* Aim of the exercise:
Filter the entries below, keeping only lines with "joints".
-- Opening Marker --
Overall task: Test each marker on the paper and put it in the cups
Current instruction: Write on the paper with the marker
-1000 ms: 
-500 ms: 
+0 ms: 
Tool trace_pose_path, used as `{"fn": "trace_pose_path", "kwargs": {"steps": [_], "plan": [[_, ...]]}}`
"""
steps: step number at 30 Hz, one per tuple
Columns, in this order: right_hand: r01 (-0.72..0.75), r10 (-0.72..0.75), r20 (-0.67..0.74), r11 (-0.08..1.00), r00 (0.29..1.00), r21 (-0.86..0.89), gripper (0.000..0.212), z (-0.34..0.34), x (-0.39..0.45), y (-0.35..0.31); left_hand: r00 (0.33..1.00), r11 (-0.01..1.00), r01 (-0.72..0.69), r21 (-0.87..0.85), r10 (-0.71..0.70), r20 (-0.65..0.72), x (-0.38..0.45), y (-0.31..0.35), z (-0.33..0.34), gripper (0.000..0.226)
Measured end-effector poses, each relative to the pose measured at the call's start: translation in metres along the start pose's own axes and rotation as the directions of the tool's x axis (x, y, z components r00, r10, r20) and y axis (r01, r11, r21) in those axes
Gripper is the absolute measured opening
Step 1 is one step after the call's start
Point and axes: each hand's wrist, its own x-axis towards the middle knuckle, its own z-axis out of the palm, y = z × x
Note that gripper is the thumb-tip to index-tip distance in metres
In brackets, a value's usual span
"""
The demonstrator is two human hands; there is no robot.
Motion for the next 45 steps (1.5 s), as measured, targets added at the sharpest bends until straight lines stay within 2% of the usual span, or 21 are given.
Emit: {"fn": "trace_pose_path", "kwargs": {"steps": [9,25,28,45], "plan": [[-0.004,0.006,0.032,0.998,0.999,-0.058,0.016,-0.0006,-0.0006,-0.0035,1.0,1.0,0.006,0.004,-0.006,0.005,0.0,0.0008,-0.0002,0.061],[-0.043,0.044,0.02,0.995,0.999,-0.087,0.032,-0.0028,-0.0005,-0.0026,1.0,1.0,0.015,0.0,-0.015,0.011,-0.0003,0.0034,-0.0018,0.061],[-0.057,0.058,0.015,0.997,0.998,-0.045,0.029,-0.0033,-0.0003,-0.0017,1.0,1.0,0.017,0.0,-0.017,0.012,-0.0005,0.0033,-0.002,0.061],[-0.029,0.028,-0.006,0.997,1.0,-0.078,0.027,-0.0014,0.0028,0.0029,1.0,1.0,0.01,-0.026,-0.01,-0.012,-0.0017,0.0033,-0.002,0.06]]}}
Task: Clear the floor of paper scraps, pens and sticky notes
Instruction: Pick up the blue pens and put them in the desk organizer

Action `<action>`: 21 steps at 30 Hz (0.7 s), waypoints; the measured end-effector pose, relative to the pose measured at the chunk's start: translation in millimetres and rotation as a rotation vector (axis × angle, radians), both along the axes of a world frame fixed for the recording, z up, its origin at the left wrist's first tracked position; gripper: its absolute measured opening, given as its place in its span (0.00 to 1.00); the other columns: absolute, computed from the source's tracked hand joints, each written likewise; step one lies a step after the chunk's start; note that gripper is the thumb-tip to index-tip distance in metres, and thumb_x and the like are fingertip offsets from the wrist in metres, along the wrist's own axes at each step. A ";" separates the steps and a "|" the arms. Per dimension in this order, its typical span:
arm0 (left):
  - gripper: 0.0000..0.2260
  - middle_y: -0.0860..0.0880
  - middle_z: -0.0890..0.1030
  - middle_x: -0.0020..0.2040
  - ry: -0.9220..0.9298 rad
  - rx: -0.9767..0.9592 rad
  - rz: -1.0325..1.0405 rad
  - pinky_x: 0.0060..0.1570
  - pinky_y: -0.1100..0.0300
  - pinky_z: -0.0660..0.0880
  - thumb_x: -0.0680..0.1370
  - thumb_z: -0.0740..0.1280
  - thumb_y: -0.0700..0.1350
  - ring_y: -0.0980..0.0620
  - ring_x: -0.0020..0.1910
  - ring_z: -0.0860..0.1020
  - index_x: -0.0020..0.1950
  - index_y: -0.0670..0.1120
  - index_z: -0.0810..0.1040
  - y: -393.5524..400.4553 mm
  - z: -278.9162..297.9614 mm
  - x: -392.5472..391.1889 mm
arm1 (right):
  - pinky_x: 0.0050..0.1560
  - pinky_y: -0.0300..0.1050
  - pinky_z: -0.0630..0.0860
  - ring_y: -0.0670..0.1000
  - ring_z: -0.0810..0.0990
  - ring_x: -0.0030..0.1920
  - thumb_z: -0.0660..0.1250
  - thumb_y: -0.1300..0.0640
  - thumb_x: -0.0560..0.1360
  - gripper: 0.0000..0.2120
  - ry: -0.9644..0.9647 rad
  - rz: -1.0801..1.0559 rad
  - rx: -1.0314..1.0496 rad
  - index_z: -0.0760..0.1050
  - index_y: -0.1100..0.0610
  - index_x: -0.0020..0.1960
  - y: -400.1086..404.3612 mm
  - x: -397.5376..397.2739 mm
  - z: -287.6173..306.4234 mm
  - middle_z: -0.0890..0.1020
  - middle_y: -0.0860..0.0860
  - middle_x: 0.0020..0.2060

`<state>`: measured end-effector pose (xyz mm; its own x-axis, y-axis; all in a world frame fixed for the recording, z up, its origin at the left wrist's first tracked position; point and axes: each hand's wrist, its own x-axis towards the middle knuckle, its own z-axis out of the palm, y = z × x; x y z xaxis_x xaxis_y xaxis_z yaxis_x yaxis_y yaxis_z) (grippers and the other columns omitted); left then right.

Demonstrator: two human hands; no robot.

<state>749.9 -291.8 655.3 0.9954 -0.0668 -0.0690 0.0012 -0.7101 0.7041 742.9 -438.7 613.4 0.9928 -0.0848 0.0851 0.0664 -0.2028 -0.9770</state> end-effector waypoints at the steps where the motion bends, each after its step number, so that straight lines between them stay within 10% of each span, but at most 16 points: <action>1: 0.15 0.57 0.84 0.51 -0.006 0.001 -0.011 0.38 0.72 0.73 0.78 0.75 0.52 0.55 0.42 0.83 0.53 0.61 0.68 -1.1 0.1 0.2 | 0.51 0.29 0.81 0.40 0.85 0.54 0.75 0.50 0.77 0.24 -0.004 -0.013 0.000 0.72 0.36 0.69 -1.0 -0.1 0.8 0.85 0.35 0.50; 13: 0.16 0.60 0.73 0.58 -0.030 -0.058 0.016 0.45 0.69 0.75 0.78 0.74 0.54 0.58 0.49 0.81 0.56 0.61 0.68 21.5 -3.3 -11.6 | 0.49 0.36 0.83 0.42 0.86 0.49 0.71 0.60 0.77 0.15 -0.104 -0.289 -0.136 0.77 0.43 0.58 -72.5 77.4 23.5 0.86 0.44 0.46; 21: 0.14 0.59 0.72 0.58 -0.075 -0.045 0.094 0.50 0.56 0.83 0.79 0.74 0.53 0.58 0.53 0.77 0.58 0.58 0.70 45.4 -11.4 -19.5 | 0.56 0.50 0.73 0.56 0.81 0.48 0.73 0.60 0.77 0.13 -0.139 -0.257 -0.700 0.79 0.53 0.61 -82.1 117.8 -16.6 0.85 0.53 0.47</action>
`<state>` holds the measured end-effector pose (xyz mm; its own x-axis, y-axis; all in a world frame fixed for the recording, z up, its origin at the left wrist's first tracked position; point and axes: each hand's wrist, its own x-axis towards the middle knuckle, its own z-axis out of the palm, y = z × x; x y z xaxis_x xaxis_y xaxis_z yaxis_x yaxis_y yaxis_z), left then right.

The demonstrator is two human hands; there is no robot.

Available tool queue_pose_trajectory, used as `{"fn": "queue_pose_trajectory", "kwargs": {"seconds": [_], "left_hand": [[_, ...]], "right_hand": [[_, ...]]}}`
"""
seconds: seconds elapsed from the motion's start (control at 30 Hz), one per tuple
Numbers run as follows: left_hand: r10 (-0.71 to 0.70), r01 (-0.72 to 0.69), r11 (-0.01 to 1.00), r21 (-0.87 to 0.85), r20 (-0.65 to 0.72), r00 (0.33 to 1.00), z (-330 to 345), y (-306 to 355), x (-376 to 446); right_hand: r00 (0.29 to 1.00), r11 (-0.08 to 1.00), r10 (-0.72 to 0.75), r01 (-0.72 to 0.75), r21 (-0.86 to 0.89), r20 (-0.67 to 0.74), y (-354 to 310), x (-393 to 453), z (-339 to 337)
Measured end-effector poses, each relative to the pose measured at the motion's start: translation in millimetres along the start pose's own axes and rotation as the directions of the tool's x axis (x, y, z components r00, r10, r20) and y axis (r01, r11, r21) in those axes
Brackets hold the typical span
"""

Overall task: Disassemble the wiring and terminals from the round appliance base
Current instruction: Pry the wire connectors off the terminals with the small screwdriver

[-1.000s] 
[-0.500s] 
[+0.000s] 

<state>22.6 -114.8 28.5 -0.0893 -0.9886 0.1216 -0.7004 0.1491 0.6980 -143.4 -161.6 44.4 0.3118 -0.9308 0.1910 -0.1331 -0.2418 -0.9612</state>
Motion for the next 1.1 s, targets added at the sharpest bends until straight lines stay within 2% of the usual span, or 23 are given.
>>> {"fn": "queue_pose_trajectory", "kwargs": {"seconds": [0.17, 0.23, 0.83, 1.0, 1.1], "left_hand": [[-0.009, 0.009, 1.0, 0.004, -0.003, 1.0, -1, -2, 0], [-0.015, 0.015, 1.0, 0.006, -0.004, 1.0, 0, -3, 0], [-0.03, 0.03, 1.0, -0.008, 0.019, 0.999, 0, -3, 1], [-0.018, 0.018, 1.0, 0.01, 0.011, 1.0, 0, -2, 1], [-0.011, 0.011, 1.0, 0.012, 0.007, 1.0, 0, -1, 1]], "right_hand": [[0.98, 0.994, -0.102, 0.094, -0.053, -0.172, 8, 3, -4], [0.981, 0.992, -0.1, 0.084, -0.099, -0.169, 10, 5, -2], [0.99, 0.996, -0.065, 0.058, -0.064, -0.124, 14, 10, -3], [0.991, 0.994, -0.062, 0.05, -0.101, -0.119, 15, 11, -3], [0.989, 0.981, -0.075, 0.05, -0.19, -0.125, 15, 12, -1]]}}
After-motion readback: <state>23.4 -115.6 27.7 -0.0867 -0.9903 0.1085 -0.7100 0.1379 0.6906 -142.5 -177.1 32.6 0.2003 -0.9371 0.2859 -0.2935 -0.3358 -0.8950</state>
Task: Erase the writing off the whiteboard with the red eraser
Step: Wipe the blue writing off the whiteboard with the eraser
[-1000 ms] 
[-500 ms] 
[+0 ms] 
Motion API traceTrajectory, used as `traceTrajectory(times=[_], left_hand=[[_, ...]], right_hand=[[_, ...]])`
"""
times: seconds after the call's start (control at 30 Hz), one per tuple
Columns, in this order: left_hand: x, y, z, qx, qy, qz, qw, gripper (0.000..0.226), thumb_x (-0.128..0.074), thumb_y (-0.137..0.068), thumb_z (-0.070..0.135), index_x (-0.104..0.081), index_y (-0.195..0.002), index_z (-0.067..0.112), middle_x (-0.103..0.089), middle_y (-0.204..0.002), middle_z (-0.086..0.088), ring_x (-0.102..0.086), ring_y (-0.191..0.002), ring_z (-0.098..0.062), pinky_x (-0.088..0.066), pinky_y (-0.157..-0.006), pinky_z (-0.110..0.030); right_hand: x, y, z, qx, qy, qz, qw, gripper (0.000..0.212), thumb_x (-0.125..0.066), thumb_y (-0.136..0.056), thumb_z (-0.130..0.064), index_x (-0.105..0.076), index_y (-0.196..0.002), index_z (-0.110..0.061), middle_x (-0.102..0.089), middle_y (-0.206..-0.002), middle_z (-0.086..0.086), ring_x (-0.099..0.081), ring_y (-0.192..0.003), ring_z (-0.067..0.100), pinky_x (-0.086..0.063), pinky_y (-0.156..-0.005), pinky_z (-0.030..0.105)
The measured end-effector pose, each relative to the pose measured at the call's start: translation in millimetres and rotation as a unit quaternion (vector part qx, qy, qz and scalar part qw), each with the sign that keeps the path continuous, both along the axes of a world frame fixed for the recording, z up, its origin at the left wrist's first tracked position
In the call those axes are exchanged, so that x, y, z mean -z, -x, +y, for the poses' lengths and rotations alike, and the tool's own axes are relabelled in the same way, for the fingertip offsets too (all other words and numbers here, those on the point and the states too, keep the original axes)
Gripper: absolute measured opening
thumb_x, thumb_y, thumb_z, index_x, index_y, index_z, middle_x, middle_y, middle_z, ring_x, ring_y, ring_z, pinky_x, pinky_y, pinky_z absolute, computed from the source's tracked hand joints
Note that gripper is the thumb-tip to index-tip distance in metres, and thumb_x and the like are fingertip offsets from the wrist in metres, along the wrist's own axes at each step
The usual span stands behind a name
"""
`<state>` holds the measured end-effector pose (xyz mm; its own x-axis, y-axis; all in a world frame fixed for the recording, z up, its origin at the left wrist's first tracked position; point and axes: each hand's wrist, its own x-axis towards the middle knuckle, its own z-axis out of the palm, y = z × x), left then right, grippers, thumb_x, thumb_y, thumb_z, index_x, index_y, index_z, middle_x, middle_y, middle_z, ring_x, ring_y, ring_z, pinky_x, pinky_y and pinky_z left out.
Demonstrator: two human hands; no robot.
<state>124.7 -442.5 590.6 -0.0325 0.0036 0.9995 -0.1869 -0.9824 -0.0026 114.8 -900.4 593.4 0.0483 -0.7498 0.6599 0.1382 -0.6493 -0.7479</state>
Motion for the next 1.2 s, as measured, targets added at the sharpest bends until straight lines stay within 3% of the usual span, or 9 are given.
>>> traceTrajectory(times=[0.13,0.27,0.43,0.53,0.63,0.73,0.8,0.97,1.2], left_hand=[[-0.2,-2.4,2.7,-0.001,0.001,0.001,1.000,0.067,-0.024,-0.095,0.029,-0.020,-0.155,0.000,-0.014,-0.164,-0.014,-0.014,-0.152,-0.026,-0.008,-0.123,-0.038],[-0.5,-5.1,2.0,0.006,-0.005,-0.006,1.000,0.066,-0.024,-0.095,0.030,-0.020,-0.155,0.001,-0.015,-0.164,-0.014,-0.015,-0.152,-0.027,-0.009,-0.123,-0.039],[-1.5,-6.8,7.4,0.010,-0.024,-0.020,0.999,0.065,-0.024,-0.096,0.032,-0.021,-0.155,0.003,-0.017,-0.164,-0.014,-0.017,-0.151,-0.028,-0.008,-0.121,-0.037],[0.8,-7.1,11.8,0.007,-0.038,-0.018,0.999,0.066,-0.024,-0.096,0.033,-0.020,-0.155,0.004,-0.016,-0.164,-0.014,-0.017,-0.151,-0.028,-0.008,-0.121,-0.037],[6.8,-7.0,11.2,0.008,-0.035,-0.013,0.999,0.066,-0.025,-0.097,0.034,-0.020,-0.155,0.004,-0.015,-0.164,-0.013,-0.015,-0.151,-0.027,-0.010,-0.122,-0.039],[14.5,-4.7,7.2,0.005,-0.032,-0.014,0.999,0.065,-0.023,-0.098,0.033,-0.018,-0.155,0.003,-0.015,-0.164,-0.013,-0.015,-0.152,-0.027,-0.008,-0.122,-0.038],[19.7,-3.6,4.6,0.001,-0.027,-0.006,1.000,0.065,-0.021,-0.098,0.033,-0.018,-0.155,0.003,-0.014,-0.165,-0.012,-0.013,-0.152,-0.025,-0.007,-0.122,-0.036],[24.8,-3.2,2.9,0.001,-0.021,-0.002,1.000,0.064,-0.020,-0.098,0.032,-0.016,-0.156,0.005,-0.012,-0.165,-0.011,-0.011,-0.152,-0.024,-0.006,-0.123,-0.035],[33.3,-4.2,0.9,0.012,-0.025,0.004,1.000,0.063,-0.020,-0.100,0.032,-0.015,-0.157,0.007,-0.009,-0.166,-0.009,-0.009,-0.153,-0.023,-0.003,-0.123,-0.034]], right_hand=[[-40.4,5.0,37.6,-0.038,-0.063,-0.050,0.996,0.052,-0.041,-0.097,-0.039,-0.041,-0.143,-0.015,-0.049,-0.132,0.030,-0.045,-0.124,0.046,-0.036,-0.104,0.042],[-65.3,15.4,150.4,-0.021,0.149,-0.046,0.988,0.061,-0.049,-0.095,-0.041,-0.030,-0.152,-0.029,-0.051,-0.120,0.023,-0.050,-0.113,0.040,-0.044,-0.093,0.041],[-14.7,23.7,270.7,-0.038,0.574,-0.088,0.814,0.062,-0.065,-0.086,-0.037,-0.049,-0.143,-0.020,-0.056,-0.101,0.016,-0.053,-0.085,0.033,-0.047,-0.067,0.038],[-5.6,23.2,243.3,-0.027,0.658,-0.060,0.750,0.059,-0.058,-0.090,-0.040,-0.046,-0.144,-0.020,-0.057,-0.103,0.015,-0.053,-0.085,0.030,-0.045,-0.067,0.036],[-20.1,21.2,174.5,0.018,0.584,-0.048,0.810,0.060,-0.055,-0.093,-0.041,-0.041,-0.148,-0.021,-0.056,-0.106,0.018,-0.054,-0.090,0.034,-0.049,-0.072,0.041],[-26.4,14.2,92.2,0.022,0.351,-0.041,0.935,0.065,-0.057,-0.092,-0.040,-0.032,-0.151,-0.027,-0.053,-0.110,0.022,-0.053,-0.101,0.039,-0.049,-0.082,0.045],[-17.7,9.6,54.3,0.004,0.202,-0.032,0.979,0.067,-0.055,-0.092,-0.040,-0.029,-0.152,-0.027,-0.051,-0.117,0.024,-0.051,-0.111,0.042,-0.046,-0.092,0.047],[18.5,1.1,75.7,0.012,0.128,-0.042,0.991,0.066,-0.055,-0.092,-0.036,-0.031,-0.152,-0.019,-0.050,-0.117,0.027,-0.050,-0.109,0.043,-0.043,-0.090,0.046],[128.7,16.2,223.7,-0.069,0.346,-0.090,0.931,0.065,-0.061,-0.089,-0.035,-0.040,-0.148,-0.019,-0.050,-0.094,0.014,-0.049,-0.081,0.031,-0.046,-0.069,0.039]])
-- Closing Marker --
* Response to this exercise:
Action `<action>`: 21 steps at 30 Hz (0.7 s), waypoints; the measured end-effector pose, relative to the pose measured at the chunk's start: translation in millimetres and rotation as a rotation vector (axis × angle, radians), both along the axes of a world frame fixed for the recording, z up, its origin at the left wrist's first tracked position; gripper: its absolute measured opening, given as its place in its span (0.00 to 1.00); the other columns: absolute, computed from the source's tracked hand joints, each written likewise; step one lies a step after the chunk's start; note that gripper is the thumb-tip to index-tip distance in metres, and thumb_x and the like are fingertip offsets from the wrist in metres, along the wrist's own axes at each step. A ";" separates the steps and a "|" the arms. Per dimension in this order, its typical span:
thumb_x, thumb_y, thumb_z, index_x, index_y, index_z, middle_x, middle_y, middle_z, ring_x, ring_y, ring_z, pinky_x, pinky_y, pinky_z absolute, computed from the source's tracked hand joints

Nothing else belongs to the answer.